Niall McLaughlin won. He is passionately enthusiastic about Mendelsohn's extraordinarily heroic building. "Mendelsohn wrote very movingly about architecture that encompassed what he called `the flood of recognition'," he says. "That is what makes his building so popular with inhabitants, not the shock of the new. It's true that this big, white albatross of a building set amid the Thirties-style semis has always been tremendously popular. But now that both town and architecture have moved on, Bexhill- on-Sea needs something up-to-date, with that star quality."

What drew the judges' attention was that McLaughlin saw a need for the bandstand to have "a certain rhythm in its composition". Rather than draw up plans for a pack-flat bandstand, he sensibly decided to solve the "de- mountable" issue by looking to extend the structure rather than move it to suit any eventuality.

He convinced the judges of the need to involve local schoolchildren in the design, which he learnt from working with schoolchildren to design a bandstand in Dublin six months ago. "Kids begin with an object. Then, as they explore that space, they see light, and trees and neighbouring homes. The bandstand becomes a set of relationships, not a designer statement in isolation."

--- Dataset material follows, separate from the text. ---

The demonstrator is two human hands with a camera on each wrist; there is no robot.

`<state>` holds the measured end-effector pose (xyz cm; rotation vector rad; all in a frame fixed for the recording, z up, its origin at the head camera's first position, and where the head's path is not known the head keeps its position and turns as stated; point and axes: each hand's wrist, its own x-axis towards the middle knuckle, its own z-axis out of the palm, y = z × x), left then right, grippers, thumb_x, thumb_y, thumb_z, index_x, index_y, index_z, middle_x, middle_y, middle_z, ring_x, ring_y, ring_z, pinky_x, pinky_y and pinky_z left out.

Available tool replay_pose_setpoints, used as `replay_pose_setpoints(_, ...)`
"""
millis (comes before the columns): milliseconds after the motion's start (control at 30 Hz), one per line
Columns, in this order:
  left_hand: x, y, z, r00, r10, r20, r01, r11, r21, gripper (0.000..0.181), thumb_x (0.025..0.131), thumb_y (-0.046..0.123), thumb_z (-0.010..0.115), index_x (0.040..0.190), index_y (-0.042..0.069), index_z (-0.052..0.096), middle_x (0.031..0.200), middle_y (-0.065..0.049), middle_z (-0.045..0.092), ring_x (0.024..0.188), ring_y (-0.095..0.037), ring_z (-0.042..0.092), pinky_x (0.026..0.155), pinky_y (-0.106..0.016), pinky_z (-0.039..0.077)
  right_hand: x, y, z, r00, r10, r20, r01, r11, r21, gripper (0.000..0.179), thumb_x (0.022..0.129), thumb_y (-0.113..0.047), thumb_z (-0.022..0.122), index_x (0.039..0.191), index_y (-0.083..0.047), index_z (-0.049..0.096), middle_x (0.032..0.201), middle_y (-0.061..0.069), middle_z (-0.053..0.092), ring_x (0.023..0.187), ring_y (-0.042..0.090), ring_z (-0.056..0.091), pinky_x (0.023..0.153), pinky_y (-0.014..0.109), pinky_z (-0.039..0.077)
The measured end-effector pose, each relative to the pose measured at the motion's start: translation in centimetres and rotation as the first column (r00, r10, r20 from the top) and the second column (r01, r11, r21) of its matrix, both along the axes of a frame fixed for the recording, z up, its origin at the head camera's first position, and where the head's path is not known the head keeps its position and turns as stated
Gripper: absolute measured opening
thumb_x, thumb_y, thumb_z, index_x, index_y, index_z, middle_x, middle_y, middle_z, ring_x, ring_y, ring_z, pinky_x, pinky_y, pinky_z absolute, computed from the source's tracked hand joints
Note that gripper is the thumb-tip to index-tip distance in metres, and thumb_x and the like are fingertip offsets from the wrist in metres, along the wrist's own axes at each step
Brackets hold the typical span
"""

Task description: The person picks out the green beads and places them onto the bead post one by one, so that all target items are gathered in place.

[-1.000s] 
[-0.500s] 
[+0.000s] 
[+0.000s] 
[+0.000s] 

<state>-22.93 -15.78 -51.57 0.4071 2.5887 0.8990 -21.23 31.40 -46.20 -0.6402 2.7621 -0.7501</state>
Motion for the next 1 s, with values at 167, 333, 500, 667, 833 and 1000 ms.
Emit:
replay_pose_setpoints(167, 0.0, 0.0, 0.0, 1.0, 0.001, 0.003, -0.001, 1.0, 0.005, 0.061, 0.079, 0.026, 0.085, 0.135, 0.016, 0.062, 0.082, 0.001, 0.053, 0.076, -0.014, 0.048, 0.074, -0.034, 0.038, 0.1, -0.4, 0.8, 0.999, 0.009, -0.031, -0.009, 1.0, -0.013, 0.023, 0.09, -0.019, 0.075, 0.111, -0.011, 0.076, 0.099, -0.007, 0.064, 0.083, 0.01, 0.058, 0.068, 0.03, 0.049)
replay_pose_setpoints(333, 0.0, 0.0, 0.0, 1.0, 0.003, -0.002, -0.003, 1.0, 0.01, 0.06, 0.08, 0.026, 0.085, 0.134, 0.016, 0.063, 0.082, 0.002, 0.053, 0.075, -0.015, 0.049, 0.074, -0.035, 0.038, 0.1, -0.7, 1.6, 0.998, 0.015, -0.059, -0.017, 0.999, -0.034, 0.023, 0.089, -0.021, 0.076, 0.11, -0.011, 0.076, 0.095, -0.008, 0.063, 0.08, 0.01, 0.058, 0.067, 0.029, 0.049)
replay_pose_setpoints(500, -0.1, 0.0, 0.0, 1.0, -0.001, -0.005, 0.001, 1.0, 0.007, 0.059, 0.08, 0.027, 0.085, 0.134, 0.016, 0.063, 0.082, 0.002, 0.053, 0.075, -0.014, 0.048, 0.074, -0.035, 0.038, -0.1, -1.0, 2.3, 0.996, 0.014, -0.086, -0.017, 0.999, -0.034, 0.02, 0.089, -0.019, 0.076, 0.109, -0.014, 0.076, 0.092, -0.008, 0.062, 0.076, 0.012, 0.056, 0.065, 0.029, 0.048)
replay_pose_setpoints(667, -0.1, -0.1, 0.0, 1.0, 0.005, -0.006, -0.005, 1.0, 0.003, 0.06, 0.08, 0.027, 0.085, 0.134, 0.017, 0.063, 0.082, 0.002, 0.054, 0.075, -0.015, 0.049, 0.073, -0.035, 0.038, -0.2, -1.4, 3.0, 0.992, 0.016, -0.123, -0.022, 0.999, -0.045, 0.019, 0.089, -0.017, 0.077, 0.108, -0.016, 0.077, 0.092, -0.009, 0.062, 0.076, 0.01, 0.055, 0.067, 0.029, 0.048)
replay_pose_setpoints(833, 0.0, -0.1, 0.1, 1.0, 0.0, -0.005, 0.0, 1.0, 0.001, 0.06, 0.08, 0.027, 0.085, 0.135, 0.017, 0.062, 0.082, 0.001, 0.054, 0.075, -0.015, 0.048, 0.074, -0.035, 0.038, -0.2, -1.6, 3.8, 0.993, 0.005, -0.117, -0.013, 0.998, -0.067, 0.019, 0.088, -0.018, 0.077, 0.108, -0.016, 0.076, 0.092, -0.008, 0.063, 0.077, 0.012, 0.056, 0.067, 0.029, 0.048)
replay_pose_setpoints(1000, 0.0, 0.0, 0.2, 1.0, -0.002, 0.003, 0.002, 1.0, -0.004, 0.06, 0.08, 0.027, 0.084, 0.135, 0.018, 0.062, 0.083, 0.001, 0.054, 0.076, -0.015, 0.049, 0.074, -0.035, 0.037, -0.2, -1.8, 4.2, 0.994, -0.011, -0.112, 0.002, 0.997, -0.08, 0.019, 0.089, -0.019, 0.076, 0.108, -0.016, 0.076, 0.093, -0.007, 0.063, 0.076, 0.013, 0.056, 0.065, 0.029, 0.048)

He also showed the judges slides of some of his previous projects. There is the wall of umbrellas he built with Phil Tabor and students at the Bartlett where he teaches. And an installation with the artist Martin Richardson involving covering the Riba floor with soap powder, then coloured with cones of blue light. "Not all of them liked it," he admits. "But at least they began exploring the space, and that's what architecture is all about."

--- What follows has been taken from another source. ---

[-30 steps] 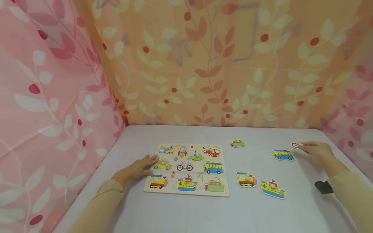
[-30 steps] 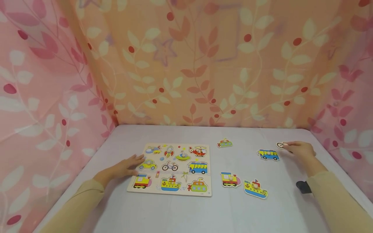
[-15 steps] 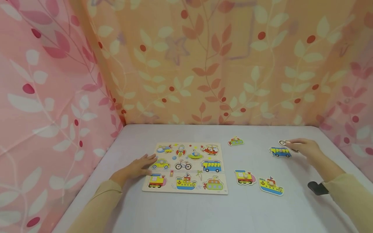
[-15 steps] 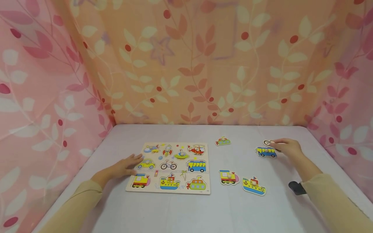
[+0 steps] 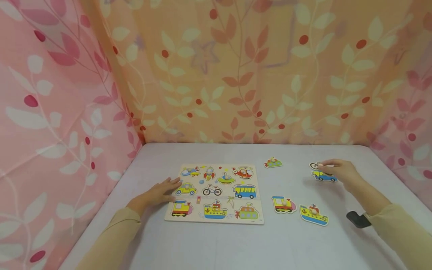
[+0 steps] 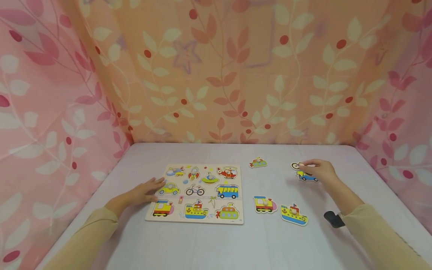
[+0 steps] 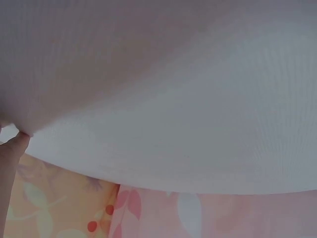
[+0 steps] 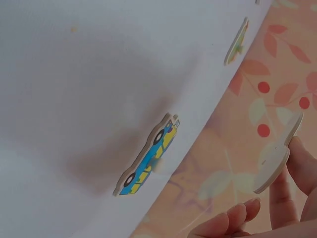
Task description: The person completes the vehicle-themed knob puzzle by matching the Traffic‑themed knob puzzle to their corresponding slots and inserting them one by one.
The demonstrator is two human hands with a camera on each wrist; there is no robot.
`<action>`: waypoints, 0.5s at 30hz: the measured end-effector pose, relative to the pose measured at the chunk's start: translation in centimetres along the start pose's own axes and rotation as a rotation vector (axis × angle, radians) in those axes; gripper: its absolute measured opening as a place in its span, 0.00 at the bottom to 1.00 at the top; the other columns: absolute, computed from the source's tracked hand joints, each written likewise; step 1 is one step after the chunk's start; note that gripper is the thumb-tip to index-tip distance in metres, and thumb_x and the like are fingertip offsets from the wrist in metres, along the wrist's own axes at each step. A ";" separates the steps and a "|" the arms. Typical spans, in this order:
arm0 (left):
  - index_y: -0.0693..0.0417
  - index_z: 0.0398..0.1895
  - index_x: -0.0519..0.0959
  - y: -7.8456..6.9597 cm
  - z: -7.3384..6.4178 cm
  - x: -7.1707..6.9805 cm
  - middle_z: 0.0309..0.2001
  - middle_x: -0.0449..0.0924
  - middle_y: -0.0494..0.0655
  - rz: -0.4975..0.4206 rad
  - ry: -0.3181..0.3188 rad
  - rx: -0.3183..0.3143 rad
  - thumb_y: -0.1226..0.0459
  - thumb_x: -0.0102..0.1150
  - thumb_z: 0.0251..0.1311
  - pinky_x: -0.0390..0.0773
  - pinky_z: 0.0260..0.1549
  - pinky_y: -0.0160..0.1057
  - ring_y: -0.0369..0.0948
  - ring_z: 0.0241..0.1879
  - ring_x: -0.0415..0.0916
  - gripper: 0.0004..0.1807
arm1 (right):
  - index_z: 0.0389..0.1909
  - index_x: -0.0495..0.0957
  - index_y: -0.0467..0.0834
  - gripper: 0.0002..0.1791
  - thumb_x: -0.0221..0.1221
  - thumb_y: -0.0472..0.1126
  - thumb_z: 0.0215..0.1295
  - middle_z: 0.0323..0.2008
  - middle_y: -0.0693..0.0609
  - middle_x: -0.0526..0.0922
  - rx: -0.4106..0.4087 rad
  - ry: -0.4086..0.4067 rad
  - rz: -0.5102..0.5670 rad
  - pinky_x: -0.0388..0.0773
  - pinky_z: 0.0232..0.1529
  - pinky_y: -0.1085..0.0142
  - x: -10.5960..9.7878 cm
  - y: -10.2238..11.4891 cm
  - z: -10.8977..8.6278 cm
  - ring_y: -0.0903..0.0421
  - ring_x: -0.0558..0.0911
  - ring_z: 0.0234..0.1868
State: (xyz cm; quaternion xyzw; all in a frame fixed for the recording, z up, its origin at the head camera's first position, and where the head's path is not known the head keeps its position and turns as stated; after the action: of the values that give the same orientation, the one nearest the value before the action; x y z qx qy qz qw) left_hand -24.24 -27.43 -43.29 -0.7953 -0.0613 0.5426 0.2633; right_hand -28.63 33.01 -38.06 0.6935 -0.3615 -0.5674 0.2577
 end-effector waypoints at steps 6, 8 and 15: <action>0.47 0.74 0.60 0.3 0.2 0.1 0.77 0.47 0.47 0.009 0.002 -0.004 0.51 0.62 0.61 0.36 0.65 0.69 0.59 0.75 0.33 0.39 | 0.61 0.66 0.29 0.39 0.57 0.59 0.66 0.60 0.25 0.62 -0.054 -0.006 0.009 0.67 0.51 0.36 1.6 1.4 -0.8 0.31 0.62 0.57; 0.47 0.74 0.60 0.3 0.2 0.1 0.77 0.47 0.47 0.013 0.001 -0.005 0.51 0.62 0.61 0.36 0.65 0.69 0.59 0.75 0.33 0.39 | 0.60 0.67 0.29 0.37 0.58 0.58 0.67 0.60 0.26 0.62 -0.069 -0.006 0.019 0.68 0.49 0.39 2.2 1.9 -0.9 0.32 0.62 0.56; 0.49 0.75 0.59 0.1 0.1 0.1 0.77 0.47 0.50 0.017 0.006 0.004 0.52 0.60 0.63 0.34 0.66 0.67 0.59 0.74 0.32 0.39 | 0.58 0.71 0.31 0.33 0.60 0.55 0.66 0.53 0.32 0.65 -0.097 0.007 0.042 0.65 0.45 0.49 4.4 3.6 -1.1 0.37 0.63 0.52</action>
State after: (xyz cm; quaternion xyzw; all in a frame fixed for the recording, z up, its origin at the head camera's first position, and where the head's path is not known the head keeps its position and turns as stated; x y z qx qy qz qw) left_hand -24.27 -27.48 -43.44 -0.7970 -0.0524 0.5425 0.2603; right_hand -27.94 27.31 -37.69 0.6743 -0.3472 -0.5762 0.3044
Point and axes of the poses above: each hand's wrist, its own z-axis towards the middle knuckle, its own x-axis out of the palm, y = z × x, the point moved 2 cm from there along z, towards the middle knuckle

There is a curiously seductive quality about McLaughlin's buildings. They have the "wish-you-were-there" factor, what Mendelsohn calls that "flood of recognition".

There is the Shack, in Northampton, built for a photographer and inspired by the Stealth bombers that used to land at the old airfield there. The outline of that awesome war machine can be seen in the imprint of the building, which he gracefully cantilevered out over water in a thrusting wing.

Then there is the Carmelite Priory in Kensington, London. "Angels' wings from Lippi's Annunciation at the National Gallery became a swooping pinion turned sideways, put into the roof to direct light into the sacristy. If you need to know it's an angel's wing, then it hasn't worked."

This contemplative space uses other Renaissance tricks, such as the use of a loggia as a threshold between interior and exterior, whereas the house he designed as home in Knightsbridge uses overhead roof light - "like fish spiralling up to the light, to make people move through the building. The top floor is flooded with it." He had no trouble getting planning permission, which is why he is painlessly fitting a radical new piece of geometry, featuring wraparound corner windows, into a country house extension.